#### WHAT THE TASK REQUIRES:
Could you set down exactly the lines of the data below, starting at the one that holds "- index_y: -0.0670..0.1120" and ending at the one that holds "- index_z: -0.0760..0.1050", both included, and only those?

[Opening DATA PROVIDED section]

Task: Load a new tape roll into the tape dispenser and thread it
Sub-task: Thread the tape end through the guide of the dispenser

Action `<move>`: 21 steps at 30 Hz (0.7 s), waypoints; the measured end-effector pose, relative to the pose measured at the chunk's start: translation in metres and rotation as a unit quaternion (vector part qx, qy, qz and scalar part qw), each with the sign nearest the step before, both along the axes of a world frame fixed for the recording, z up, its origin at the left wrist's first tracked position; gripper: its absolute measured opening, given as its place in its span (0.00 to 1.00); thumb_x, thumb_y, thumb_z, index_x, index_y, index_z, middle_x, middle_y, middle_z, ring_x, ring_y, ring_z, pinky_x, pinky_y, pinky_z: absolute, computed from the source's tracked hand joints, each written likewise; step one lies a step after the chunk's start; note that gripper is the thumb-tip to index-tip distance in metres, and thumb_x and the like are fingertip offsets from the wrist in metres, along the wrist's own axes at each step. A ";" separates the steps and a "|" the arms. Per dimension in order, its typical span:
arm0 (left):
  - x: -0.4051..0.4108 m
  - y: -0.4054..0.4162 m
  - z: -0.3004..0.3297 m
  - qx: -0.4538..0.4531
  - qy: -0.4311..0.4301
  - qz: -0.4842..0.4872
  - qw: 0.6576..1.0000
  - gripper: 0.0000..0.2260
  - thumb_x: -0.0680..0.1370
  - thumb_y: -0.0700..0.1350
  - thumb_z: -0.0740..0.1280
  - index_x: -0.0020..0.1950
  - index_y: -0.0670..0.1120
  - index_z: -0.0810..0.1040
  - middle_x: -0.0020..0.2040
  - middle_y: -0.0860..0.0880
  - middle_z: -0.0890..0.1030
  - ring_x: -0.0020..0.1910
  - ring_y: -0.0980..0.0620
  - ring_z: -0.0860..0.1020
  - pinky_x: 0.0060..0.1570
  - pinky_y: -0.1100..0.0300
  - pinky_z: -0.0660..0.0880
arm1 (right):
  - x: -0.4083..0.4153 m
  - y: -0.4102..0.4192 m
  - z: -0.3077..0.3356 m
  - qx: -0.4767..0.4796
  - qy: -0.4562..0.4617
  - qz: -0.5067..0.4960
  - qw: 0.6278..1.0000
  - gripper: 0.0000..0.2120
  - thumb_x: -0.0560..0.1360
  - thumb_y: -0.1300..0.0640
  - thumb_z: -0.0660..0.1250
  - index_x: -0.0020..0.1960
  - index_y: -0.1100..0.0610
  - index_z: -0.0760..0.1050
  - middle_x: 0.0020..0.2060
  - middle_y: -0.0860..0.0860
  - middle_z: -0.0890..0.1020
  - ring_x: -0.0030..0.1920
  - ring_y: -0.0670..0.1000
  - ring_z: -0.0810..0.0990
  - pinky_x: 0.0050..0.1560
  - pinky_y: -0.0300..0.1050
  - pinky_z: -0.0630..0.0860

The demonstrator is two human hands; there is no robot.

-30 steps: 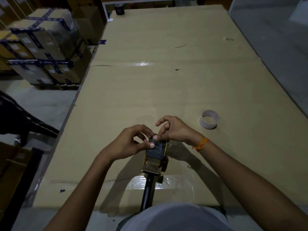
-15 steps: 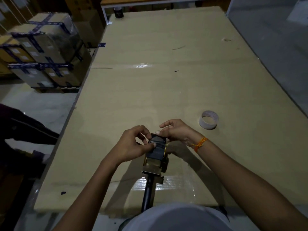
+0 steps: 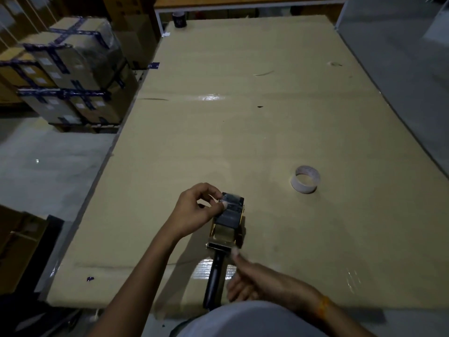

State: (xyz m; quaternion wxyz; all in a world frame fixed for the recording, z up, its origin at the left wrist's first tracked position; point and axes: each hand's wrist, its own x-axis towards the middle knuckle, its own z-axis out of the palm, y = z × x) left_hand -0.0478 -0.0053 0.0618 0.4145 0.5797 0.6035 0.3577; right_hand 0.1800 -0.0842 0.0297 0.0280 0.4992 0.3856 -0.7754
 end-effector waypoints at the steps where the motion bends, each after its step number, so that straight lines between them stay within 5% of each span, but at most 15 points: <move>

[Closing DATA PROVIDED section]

#### ANSWER BOX:
  - index_y: -0.0670..0.1120
  - index_z: -0.0810..0.1040
  - middle_x: -0.0020..0.2040
  - middle_y: -0.0860..0.0880
  - middle_z: -0.0890..0.1030
  - ring_x: -0.0020..0.1910
  - ring_y: -0.0980..0.0620
  - ring_z: -0.0860..0.1020
  - pinky_x: 0.0060..0.1570
  - pinky_y: -0.1100..0.0300
  - pinky_z: -0.0660..0.0880
arm1 (right):
  - x: -0.4083..0.4153 m
  - y: -0.4102..0.4192 m
  - z: -0.3077..0.3356 m
  - qx: -0.4767..0.4796
  - qy: -0.4562..0.4617
  - qz: -0.5067..0.4960
  - qw: 0.6278..1.0000
  - gripper: 0.0000..0.2120
  - thumb_x: -0.0560..0.1360
  - thumb_y: -0.1300..0.0640
  - thumb_z: -0.0660..0.1250
  - index_x: -0.0020..0.1960
  - index_y: -0.1100..0.0610
  - index_z: -0.0760..0.1050

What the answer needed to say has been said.